▶ _What this task involves_
Which of the lines below hold "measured"? Please return each one.

####################

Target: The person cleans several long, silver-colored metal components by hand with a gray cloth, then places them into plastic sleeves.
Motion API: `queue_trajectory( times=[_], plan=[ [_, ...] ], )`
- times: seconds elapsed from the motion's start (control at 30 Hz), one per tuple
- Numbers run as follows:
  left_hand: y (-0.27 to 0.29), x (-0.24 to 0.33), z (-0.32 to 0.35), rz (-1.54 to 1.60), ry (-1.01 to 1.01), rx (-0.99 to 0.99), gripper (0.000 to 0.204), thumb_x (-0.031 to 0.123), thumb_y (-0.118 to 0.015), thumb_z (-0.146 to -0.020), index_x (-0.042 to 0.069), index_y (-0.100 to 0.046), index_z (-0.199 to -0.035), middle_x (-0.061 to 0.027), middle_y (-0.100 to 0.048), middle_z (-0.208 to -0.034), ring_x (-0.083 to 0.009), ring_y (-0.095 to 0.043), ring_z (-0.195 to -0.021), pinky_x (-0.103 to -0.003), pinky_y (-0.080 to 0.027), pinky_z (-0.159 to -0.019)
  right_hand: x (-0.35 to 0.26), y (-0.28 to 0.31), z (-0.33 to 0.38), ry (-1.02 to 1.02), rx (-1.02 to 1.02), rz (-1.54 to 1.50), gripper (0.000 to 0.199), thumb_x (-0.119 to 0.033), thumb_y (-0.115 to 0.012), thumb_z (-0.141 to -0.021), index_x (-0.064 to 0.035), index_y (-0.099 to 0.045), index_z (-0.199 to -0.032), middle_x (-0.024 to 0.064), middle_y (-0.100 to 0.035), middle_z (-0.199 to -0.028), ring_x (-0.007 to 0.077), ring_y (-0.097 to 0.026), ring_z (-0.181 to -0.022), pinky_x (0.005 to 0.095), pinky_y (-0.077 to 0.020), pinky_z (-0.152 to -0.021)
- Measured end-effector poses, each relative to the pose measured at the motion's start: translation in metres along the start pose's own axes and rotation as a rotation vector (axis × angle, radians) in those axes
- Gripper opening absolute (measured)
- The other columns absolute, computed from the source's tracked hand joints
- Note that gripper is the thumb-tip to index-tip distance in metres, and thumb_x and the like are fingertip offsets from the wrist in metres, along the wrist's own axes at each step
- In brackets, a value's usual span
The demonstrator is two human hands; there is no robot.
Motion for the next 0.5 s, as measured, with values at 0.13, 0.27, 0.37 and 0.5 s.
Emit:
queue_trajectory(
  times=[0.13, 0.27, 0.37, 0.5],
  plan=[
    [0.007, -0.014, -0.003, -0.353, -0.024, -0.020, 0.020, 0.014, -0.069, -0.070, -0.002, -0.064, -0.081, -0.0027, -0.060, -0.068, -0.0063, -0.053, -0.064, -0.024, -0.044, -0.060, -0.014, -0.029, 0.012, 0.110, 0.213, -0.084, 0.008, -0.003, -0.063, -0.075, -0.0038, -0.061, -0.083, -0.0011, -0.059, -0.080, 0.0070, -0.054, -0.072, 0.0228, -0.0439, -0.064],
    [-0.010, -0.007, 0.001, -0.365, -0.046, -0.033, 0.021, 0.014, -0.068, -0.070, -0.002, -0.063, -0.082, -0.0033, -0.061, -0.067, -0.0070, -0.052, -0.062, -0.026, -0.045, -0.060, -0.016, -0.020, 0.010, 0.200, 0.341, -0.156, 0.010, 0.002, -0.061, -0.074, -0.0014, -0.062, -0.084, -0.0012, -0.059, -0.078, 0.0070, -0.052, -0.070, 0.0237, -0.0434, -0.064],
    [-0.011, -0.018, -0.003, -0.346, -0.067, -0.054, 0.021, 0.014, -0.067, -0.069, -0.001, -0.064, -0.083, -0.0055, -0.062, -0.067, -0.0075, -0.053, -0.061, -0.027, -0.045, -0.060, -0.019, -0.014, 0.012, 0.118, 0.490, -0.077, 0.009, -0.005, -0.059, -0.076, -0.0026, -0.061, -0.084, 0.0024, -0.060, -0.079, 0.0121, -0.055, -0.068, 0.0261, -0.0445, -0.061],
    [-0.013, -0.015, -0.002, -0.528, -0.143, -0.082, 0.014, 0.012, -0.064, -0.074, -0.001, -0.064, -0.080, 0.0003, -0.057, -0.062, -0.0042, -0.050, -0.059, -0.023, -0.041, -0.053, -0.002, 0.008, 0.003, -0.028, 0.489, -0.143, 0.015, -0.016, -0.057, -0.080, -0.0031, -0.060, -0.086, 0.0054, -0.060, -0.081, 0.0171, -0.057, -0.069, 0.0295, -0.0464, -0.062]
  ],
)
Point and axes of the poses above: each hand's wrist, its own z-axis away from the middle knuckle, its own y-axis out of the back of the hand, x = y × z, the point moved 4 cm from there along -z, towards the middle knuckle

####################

▶ _Response to this task_
- Measured end-effector poses, each relative to the pose measured at the motion's start: translation in metres along the start pose's own axes and rotation as a rotation vector (axis × angle, radians) in those axes
- Gripper opening absolute (measured)
Motion for the next 0.5 s, as measured, with values at 0.13, 0.27, 0.37 and 0.5 s.

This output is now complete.